I’ll paraphrase Einstein “the distinction between the past, present, and future is a stubbornly persistent illusion”. The key to understanding that is to understand what is meant by the past, present, and future in relativity and what that really implies.
When we think of spacetime, we can think of it as being defined with 4 orthogonal axis, 3 for space and one for time. Each of these axis has tick marks either representing some unit of distance or a unit of time. We of course can’t visualize four dimensions like that, but we can picture three by suppressing one of the space dimensions. So, we can picture length and width for space (2-d plane), and use up/down for time forming a 3-d spacetime for visualization purposes. This is a reference frame by which we measure space and time.
So, how would we define the present in the above representation? Quite simply. Wherever we are on the time axis (e.g, t1) we simply define the 2-d plane orthogonal to the time axis at point t1. All points that are on that 2-d plane constitute the present. All points above that plane lie in the future, and all points below that point lie in the past.
That is fine and dandy. What happens though when we have another frame of reference in uniform motion with respect to the one we have just defined?

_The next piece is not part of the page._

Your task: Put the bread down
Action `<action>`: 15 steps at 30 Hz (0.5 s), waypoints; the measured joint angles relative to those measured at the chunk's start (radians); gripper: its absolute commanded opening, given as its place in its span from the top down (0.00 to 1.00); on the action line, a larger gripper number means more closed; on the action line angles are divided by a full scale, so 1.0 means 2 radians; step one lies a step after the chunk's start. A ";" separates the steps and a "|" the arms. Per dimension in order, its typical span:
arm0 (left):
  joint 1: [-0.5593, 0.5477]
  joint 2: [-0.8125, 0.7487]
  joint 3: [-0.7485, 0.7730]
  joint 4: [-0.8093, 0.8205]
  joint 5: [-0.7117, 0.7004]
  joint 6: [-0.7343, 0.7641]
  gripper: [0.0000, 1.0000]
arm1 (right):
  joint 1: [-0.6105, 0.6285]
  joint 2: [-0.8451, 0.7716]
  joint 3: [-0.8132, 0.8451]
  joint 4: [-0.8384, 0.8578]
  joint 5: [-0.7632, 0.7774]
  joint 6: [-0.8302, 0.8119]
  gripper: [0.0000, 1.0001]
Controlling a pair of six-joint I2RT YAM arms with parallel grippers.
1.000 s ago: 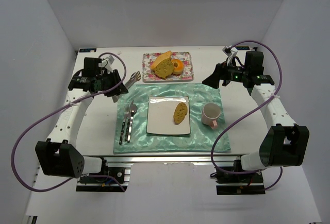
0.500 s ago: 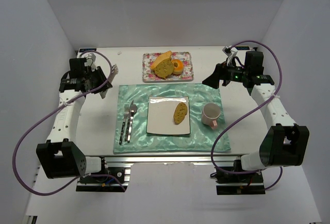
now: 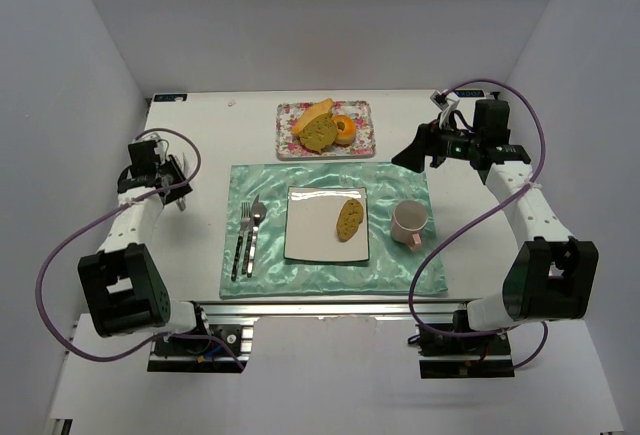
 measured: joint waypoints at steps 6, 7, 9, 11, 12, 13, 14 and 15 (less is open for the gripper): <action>0.000 0.038 -0.003 0.046 -0.006 0.010 0.55 | 0.000 0.000 0.000 0.000 0.000 -0.002 0.16; 0.000 0.040 -0.006 0.052 -0.006 0.012 0.55 | 0.000 0.000 0.000 0.000 0.000 -0.002 0.16; 0.000 0.040 -0.011 0.056 -0.006 0.014 0.55 | 0.000 0.000 0.000 0.000 0.000 -0.002 0.16; 0.000 0.040 -0.017 0.062 -0.006 0.016 0.52 | 0.000 0.000 0.000 0.000 0.000 -0.002 0.16; 0.000 0.040 -0.019 0.064 -0.007 0.017 0.49 | 0.000 0.000 0.000 0.000 0.000 -0.002 0.16; 0.000 0.040 -0.022 0.067 -0.008 0.019 0.43 | 0.000 0.000 0.000 0.000 0.000 -0.002 0.16; 0.000 0.041 -0.025 0.068 -0.008 0.021 0.39 | 0.000 0.000 0.000 0.000 0.000 -0.002 0.16; 0.001 0.043 -0.026 0.067 -0.009 0.022 0.37 | 0.000 0.000 0.000 0.000 0.000 -0.002 0.16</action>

According to relativity, the time axis of the new frame will be tilted at an angle with respect our old frame - it is no longer vertical but angled with respect to the vertical. That is the relative time axis of our new frame. Our new frames present is found in exactly the same manner - we draw a 2-d plane perpendicular to the new time axis and that constitutes the present of our new reference frame. But, now we have something very strange going on - the presents don’t match up. The planes are not parallel with each other. The new frames present can intersect with a time t2 in the future of the old frame or in the past t0 of the old frame, depending on which way the 2-d plane is tilted (which depends on whether the new frame is moving toward or away from the old frame). So, we find that the present of the two frames don’t match up, and the present of one can be the future or past of the other.
So, ready to crank up the time machine? Unfortunately, it won’t work, because causality is preserved by the equations of relativity. While the two frames don’t agree on past, present, and future, they DO agree on causal sequences. If A causes B, they will always agree on that. The fact that causality is always limited to the speed of light ensures that.